Work required: Your answer must be a word-for-word copy of the listing, with all pictures excluded.

---*---

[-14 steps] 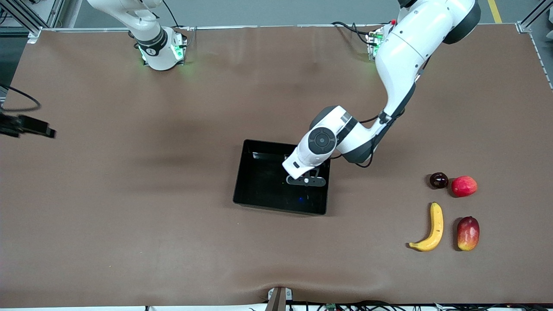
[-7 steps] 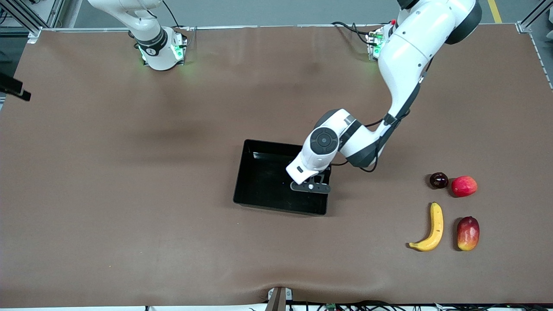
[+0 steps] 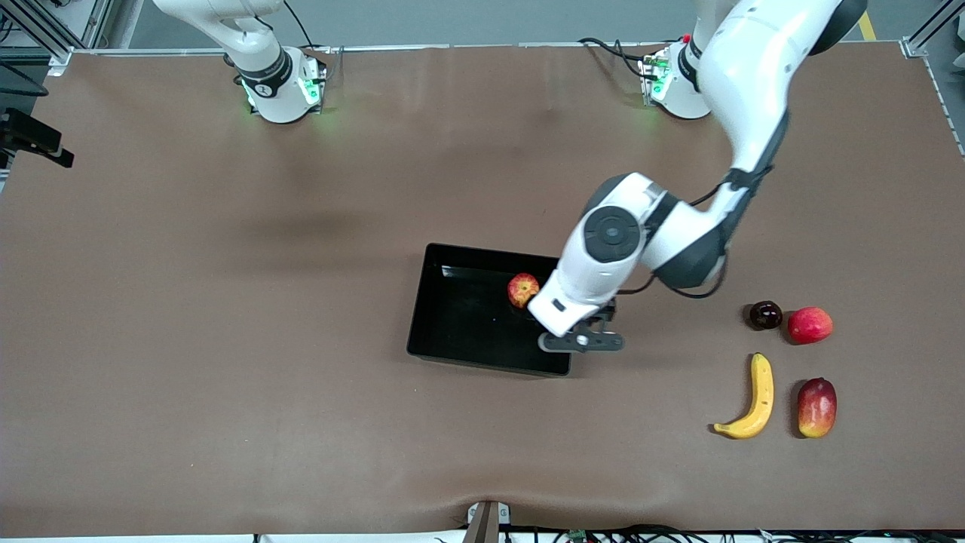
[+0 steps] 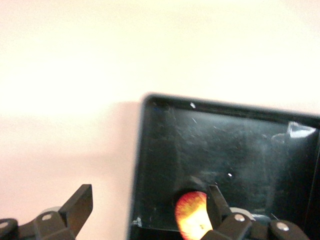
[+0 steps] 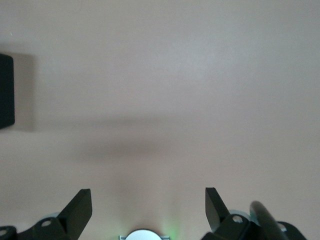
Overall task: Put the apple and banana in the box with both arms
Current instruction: 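Move the left gripper over the yellow banana, then close the left gripper on the banana's middle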
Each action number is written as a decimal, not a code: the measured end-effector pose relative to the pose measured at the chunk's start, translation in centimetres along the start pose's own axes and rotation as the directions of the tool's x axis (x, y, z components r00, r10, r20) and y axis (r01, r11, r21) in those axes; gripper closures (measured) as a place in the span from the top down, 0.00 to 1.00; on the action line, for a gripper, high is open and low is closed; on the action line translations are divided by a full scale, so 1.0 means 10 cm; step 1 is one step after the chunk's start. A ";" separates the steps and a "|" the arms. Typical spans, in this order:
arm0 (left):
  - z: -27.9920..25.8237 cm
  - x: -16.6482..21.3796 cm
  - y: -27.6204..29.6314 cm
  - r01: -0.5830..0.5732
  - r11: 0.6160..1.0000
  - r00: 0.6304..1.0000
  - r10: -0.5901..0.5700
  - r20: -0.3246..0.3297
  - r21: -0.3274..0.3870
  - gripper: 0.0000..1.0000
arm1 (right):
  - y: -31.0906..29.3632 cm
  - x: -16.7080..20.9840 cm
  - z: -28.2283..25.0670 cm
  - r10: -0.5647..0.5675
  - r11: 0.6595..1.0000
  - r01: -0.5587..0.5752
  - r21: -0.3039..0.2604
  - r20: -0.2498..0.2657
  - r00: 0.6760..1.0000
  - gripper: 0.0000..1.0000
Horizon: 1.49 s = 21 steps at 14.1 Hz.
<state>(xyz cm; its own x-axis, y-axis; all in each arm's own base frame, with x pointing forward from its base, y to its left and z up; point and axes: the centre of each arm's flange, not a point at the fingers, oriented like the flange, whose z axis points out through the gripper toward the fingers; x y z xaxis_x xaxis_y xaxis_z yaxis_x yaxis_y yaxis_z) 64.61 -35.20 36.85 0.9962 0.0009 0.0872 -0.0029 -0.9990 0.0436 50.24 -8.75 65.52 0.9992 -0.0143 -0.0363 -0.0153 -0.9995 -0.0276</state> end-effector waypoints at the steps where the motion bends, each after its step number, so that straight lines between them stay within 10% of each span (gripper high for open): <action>1: -0.13 0.12 -0.24 0.009 1.000 1.000 -0.009 -0.014 0.006 1.00 | 0.00 0.00 -0.09 -0.001 1.000 0.001 -0.004 -0.024 1.000 1.00; 12: 0.51 0.80 -2.74 -0.084 0.987 0.996 0.082 0.015 0.139 1.00 | -0.05 0.07 -0.19 -0.015 0.999 0.012 -0.043 -0.075 0.997 1.00; 21: 1.49 0.85 -3.82 -0.177 0.981 0.983 0.180 -0.032 0.077 1.00 | -0.07 0.08 -0.16 -0.020 0.999 0.017 -0.043 -0.063 0.998 1.00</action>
<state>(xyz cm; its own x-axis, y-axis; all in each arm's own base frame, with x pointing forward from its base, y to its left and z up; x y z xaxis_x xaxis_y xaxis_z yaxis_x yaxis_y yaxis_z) 74.49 2.31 21.06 0.9762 -0.1772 0.1254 -0.1723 -0.9838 -0.0493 51.13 -8.07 67.10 0.9996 0.0035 0.0277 0.0031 -0.9999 0.0152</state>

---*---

Response to the task:
[-14 steps] 
[-7 steps] 
[+0 steps] 
[+0 steps] 
[+0 steps] 
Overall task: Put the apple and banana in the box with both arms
Current instruction: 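Move the left gripper over the yellow banana, then close the left gripper on the banana's middle
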Each action number is written as a decimal, not a code: the measured end-effector pose relative to the pose measured at the chunk's start, translation in centimetres along the start pose's own axes and rotation as the directions of the tool's x axis (x, y, z components r00, r10, r20) and y axis (r01, r11, r21) in those axes; gripper closures (measured) as a place in the span from the top down, 0.00 to 1.00; on the action line, for a gripper, high is open and low is closed; on the action line translations are divided by a full scale, so 1.0 means 10 cm; step 1 is one step after the chunk's start. A ";" separates the steps and a "|" the arms. Typical spans, in this order:
arm0 (left):
  - z: -27.9920..25.8237 cm
  - x: -16.6482..21.3796 cm
  - y: -27.6204..29.6314 cm
  - r01: -0.5830..0.5732
  - r11: 0.6160..1.0000
  - r00: 0.6304..1.0000
  - r10: -0.5901..0.5700
  - r20: -0.3246..0.3297
  - r21: -0.3274..0.3870
  - gripper: 0.0000..1.0000
arm1 (right):
  - y: -31.0906..29.3632 cm
  - x: -16.7080..20.9840 cm
  - z: -28.2283..25.0670 cm
  - r10: -0.5647..0.5675
  - r11: 0.6595..1.0000
  - r01: -0.5587..0.5752
  - r21: -0.3039..0.2604
  - r20: -0.2498..0.2657
  - r00: 0.6760..1.0000
  - gripper: 0.0000..1.0000
Horizon: 1.49 s = 21 steps at 14.1 Hz.
<state>(xyz cm; its own x-axis, y-axis; all in each arm's own base frame, with x pointing forward from its base, y to its left and z up; point and axes: the centre of each arm's flange, not a point at the fingers, oriented like the flange, whose z axis points out through the gripper toward the fingers; x y z xaxis_x xaxis_y xaxis_z yaxis_x yaxis_y yaxis_z) 64.61 -35.20 36.85 0.9962 0.0009 0.0872 -0.0029 -0.9990 0.0436 50.24 -8.75 65.52 0.9992 -0.0143 -0.0363 -0.0153 -0.9995 -0.0276</state> end-effector waypoints at the steps where the motion bends, each after its step number, so that straight lines between them stay within 10% of each span (gripper high for open): <action>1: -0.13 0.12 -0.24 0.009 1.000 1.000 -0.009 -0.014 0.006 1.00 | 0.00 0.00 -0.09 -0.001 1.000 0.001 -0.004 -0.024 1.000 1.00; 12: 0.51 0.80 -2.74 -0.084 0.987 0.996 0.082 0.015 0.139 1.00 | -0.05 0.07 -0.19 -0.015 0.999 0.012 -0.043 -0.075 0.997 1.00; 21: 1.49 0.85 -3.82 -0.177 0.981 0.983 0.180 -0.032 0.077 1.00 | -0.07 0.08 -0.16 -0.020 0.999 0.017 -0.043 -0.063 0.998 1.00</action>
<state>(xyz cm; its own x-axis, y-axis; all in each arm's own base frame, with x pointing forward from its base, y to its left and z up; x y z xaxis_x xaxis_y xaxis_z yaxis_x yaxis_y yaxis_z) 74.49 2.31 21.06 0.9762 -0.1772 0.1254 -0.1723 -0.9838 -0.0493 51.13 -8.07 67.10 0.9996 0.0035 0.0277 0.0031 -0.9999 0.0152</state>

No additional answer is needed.